Onderzoek: Nederland tussenhalte voor smokkel Vietnamese kinderen
Mensensmokkelaars gebruiken Nederland vermoedelijk als tussenhalte voor de smokkel van minderjarige Vietnamese asielzoekers naar het Verenigd Koninkrijk. Het lukt opvangcentra waarin de kinderen terechtkomen niet om dat te beletten, concluderen onderzoekers.
De Vietnamezen nemen zelf de benen uit de zogeheten beschermde opvang, constateert het Expertisecentrum Mensenhandel en Mensensmokkel (EMM), dat het lot van de kwetsbare groep in opdracht van het ministerie van Justitie onderzocht.
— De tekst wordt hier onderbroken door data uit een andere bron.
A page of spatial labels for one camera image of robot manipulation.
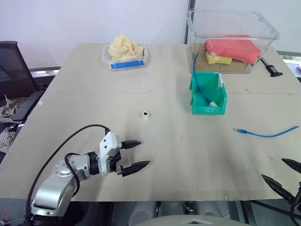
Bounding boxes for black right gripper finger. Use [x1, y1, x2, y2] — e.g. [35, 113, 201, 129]
[281, 158, 301, 174]
[261, 174, 295, 201]

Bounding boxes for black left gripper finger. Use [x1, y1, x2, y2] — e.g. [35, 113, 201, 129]
[119, 161, 151, 178]
[122, 140, 143, 150]

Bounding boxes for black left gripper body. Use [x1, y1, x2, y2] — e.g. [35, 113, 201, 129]
[107, 140, 126, 177]

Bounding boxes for green plastic parts bin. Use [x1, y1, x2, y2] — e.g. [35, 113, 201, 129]
[189, 71, 229, 115]

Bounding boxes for light grey rounded dome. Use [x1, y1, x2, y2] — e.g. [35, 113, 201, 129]
[140, 213, 241, 226]

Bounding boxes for blue plastic strip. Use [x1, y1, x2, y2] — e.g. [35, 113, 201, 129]
[110, 60, 144, 70]

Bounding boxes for small clear plastic container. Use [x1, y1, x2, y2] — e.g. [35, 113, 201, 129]
[102, 44, 150, 71]

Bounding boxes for crumpled yellow cloth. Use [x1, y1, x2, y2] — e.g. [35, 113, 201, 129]
[107, 34, 146, 60]

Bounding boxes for yellow sponge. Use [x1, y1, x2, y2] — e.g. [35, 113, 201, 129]
[206, 51, 232, 65]

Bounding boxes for patterned grey brown cloth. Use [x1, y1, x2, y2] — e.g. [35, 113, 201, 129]
[0, 95, 32, 154]

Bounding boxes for black mesh office chair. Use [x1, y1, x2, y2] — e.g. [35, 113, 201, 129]
[0, 40, 46, 132]

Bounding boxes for large clear plastic tub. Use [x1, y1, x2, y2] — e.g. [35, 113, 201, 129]
[186, 8, 281, 74]

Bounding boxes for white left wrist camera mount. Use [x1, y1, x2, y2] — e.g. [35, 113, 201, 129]
[98, 131, 123, 176]

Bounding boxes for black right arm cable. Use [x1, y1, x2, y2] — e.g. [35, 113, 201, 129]
[289, 181, 301, 226]

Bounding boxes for blue Ethernet cable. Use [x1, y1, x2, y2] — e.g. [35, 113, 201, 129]
[193, 52, 219, 108]
[233, 125, 300, 138]

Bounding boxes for black handled tool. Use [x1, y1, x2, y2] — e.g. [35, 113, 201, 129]
[260, 57, 284, 78]

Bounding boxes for dark vertical frame post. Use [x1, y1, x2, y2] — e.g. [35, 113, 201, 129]
[182, 0, 196, 45]

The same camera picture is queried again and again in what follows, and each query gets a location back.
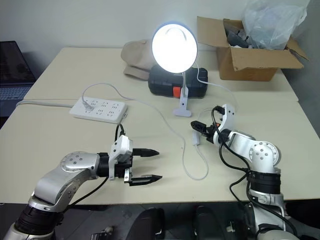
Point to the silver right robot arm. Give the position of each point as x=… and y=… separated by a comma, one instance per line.
x=262, y=155

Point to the black case with orange latch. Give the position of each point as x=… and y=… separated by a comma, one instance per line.
x=162, y=82

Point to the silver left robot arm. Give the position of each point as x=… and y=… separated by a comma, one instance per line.
x=72, y=172

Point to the white power strip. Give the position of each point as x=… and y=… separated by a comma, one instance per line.
x=100, y=110

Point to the brown cardboard box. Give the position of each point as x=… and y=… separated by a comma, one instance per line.
x=250, y=65

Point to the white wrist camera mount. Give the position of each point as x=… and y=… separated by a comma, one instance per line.
x=122, y=146
x=228, y=117

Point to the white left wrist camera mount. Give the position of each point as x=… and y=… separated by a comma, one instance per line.
x=122, y=146

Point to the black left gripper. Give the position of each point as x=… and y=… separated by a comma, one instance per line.
x=123, y=166

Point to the dark rounded shape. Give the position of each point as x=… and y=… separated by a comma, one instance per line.
x=148, y=225
x=208, y=222

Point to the clear plastic bag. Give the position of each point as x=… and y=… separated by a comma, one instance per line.
x=272, y=22

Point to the white clip desk lamp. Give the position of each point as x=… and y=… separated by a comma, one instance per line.
x=175, y=47

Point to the dark items in box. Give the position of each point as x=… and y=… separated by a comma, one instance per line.
x=235, y=36

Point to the beige cap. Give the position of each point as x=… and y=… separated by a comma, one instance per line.
x=136, y=57

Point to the dark laptop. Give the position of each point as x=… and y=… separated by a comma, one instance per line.
x=12, y=70

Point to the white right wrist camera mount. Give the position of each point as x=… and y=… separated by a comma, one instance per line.
x=228, y=117

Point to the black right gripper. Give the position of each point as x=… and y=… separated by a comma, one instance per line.
x=213, y=133

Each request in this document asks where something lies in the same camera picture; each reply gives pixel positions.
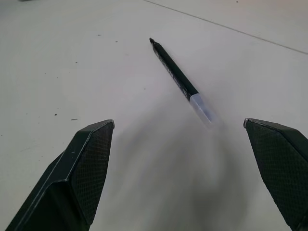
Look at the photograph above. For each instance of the black pen with translucent end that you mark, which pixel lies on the black pen with translucent end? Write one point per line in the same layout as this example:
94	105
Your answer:
176	72

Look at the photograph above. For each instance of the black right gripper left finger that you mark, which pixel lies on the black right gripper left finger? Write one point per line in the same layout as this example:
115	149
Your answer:
72	183

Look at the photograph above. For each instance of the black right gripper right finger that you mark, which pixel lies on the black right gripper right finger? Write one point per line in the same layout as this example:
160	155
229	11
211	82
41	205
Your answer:
284	163

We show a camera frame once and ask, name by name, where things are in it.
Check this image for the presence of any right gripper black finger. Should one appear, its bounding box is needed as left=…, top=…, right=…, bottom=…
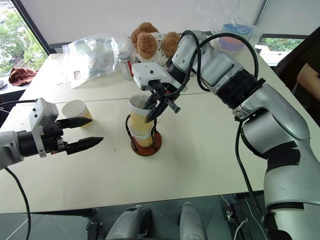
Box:
left=144, top=94, right=158, bottom=110
left=145, top=97, right=167, bottom=123

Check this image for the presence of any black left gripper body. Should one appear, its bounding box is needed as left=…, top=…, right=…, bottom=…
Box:
left=41, top=120, right=69, bottom=155

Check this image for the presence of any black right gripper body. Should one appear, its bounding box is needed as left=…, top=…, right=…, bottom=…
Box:
left=148, top=79, right=182, bottom=114

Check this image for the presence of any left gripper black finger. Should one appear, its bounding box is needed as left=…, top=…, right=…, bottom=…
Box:
left=56, top=116, right=93, bottom=130
left=65, top=136, right=105, bottom=156

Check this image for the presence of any yellow and white paper cup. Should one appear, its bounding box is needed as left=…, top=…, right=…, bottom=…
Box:
left=61, top=99, right=94, bottom=129
left=128, top=95, right=157, bottom=114
left=132, top=130, right=154, bottom=148
left=129, top=107, right=155, bottom=136

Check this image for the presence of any clear jar with red label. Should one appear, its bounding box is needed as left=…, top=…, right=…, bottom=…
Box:
left=117, top=51, right=134, bottom=81

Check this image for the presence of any brown and white plush toy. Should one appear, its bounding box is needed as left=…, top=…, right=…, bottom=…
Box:
left=130, top=21, right=181, bottom=67

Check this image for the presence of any clear crumpled plastic bag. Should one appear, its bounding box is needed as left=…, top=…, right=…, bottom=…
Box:
left=60, top=32, right=120, bottom=90

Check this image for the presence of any red-brown cloth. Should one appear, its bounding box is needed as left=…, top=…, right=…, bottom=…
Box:
left=8, top=67, right=39, bottom=87

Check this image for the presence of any purple plastic bowl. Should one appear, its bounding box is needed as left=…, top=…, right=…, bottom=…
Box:
left=217, top=34, right=245, bottom=51

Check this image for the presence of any black clamp under table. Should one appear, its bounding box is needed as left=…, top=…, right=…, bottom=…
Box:
left=85, top=215, right=105, bottom=240

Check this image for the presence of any dark grey rounded shape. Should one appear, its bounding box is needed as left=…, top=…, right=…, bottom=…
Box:
left=105, top=205, right=152, bottom=240

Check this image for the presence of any clear plastic bag of bowls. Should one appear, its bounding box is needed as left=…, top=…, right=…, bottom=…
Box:
left=191, top=0, right=264, bottom=52

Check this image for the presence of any blue plastic bowl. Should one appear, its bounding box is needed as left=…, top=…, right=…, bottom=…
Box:
left=221, top=22, right=253, bottom=36

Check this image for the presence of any light grey rounded shape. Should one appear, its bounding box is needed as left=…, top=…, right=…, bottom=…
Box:
left=178, top=201, right=209, bottom=240

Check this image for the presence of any black box under table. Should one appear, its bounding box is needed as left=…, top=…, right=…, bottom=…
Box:
left=225, top=201, right=249, bottom=240

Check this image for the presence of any black chair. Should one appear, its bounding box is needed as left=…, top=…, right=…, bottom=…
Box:
left=274, top=24, right=320, bottom=122

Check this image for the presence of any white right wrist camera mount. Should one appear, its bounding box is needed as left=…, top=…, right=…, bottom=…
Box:
left=131, top=62, right=174, bottom=92

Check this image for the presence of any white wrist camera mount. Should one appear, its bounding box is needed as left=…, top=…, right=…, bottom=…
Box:
left=131, top=62, right=174, bottom=92
left=28, top=97, right=60, bottom=158

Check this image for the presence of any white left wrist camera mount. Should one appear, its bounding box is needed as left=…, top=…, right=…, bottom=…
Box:
left=28, top=97, right=60, bottom=158

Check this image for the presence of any black wire cup holder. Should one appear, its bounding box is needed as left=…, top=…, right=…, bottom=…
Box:
left=124, top=113, right=163, bottom=158

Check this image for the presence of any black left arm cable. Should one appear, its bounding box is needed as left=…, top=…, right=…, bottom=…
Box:
left=0, top=99, right=39, bottom=107
left=4, top=166, right=32, bottom=240

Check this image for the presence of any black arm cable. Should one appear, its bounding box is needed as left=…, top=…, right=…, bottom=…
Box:
left=178, top=29, right=266, bottom=219
left=4, top=166, right=32, bottom=240
left=0, top=99, right=39, bottom=107

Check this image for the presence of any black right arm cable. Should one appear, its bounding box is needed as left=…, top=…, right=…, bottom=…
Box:
left=178, top=29, right=266, bottom=219

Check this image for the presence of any black window frame bar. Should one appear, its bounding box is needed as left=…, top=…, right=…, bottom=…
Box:
left=11, top=0, right=58, bottom=55

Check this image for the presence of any thin white cable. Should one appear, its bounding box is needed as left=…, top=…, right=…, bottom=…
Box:
left=234, top=196, right=264, bottom=240

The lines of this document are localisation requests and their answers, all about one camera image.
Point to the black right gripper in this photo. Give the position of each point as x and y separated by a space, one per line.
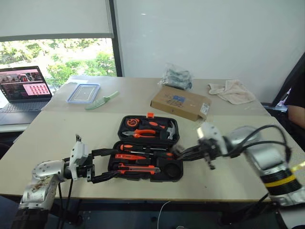
210 149

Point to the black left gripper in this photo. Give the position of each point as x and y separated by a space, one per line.
82 170

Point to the black orange utility knife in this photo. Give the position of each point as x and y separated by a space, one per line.
138 168

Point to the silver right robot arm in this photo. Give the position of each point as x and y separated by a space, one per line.
264 155

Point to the person's bare forearm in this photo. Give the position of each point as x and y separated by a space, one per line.
296 118

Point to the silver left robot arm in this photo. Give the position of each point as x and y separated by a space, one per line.
45 170

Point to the black tool case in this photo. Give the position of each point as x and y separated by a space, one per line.
145 177

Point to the orange black tape measure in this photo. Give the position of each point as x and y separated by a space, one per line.
132 122

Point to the flat brown cardboard box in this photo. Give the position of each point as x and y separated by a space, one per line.
178 103

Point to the pale green sheathed knife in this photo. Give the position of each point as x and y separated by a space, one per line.
100 102

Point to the clear container lid blue rim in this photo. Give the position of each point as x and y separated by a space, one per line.
83 93

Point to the beige crumpled towel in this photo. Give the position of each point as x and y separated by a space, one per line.
234 91

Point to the clear plastic bag dark parts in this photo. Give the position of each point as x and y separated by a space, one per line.
176 77

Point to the open laptop pink screen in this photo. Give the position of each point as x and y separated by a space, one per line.
23 83

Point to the person in black shirt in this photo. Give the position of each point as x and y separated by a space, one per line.
297 93

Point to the white roller blind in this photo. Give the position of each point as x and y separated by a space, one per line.
54 17

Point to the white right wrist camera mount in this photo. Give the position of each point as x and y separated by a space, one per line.
210 131

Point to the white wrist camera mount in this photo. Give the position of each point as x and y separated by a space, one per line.
210 131
77 152

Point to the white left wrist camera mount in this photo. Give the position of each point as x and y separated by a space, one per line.
77 152

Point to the dark window frame post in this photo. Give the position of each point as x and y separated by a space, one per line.
114 38

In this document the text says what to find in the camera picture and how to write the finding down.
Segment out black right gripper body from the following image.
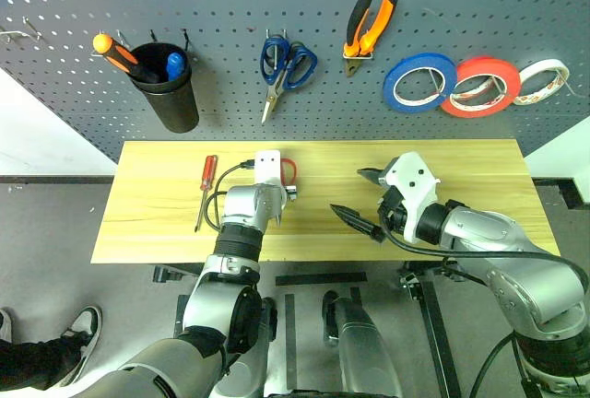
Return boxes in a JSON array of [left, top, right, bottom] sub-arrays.
[[376, 185, 409, 233]]

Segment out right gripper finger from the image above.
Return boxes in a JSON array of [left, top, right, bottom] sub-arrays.
[[329, 203, 387, 244], [357, 166, 384, 186]]

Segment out red handled scissors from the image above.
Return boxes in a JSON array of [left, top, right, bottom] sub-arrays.
[[275, 157, 300, 229]]

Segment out blue tape roll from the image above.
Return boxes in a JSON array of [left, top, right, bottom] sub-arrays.
[[382, 52, 458, 114]]

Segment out orange black pliers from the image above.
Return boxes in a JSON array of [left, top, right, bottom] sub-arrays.
[[343, 0, 402, 77]]

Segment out small silver double hook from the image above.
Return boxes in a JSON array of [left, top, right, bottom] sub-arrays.
[[428, 68, 447, 98]]

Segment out black table leg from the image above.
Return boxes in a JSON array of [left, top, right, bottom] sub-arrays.
[[399, 260, 462, 398], [153, 263, 204, 285]]

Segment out dark grey right leg shell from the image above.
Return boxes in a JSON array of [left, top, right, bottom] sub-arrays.
[[322, 290, 402, 398]]

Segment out narrow black floor tape strip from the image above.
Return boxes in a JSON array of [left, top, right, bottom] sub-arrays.
[[284, 294, 296, 379]]

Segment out red tape roll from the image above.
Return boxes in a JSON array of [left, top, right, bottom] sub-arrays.
[[440, 55, 523, 119]]

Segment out black table foot bar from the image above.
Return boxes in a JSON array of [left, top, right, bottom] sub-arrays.
[[173, 294, 191, 339]]

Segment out white tape roll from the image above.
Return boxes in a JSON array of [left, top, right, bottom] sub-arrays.
[[511, 59, 572, 107]]

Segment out black cup holder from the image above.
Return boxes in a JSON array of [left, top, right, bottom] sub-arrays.
[[130, 41, 200, 135]]

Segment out black white sneaker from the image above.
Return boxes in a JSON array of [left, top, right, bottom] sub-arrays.
[[59, 305, 103, 388]]

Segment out black trouser leg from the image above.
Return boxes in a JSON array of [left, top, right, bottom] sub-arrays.
[[0, 336, 84, 392]]

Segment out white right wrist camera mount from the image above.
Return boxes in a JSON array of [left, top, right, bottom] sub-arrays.
[[378, 151, 440, 245]]

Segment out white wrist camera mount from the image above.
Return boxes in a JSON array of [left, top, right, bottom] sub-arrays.
[[254, 149, 283, 187], [378, 151, 440, 245]]

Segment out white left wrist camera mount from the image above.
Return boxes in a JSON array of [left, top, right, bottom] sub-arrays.
[[254, 149, 283, 187]]

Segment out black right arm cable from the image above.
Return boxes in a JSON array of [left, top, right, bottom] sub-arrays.
[[380, 213, 590, 398]]

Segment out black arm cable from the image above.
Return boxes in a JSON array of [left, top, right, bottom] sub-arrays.
[[202, 160, 255, 233], [380, 213, 590, 398]]

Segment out blue handled scissors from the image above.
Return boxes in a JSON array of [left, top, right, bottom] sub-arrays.
[[260, 34, 319, 125]]

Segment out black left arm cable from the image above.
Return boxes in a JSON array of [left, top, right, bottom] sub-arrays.
[[202, 160, 255, 233]]

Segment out red handled screwdriver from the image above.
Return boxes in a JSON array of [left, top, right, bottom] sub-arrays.
[[195, 154, 218, 233]]

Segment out blue handled screwdriver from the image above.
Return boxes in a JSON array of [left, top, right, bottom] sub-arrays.
[[165, 51, 186, 82]]

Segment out orange black handled screwdriver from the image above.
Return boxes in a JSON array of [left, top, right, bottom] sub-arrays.
[[91, 32, 161, 85]]

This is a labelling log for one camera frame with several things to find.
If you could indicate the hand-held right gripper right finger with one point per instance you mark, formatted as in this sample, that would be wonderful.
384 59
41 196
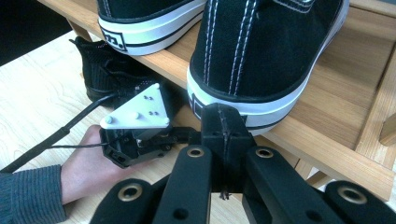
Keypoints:
238 130

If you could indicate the black and white canvas sneaker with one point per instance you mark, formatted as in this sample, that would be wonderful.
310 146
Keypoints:
149 31
264 46

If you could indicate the wooden three-tier shoe rack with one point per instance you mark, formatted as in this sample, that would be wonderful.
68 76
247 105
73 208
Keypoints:
342 93

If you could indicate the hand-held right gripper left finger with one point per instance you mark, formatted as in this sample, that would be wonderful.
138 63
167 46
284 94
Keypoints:
214 130

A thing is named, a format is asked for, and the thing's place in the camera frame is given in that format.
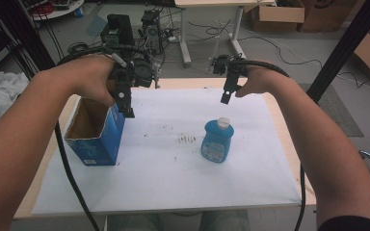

Omdat ze weten dat Nederland hen terugstuurt naar hun vaderland „ligt het voor de hand dat ze niet blijven”.
De beschermde opvang kan de asielzoekers niet opsluiten of vasthouden. Wakend personeel, verstevigde deuren en ramen en de inzet van een Vietnamese medewerker helpen niet, concludeert het EMM. Blijkt een Vietnamese asielzoeker verdwenen, dan maakt de politie geregeld te weinig werk van de opsporing. Er zijn inmiddels nieuwe afspraken gemaakt die dat moeten verbeteren.
Dat de instanties vermissingen niet altijd ernstig genoeg nemen, komt ook doordat ze soms twijfelen of de vermiste wel echt minderjarig is. Mogelijk doet een flink aantal van de Vietnamese asielzoekers zich jonger voor en zijn ze in werkelijkheid wel degelijk meerderjarig. Ze lijken te weten dat ze als minderjarige asielzoeker in Nederland kunnen rekenen op meer vrijheid en voorzieningen.
Ze zijn daarop waarschijnlijk voorbereid door mensensmokkelaars, denkt het EMM. Veel wijst erop dat ze precies weten wat hun te wachten staat in de beschermde opvang, hoe ze daaruit kunnen vertrekken en verder kunnen op hun reis naar de overkant van het Kanaal. Daar, maar misschien ook in Nederland, worden ze uitgebuit in nagelsalons en hennepkwekerijen.
Het lukt vrijwel nooit om de mensensmokkelaars die er vermoedelijk achter zitten te pakken. De asielzoekers die worden teruggevonden, zwijgen over wat hun is overkomen en wie daar de hand in hadden.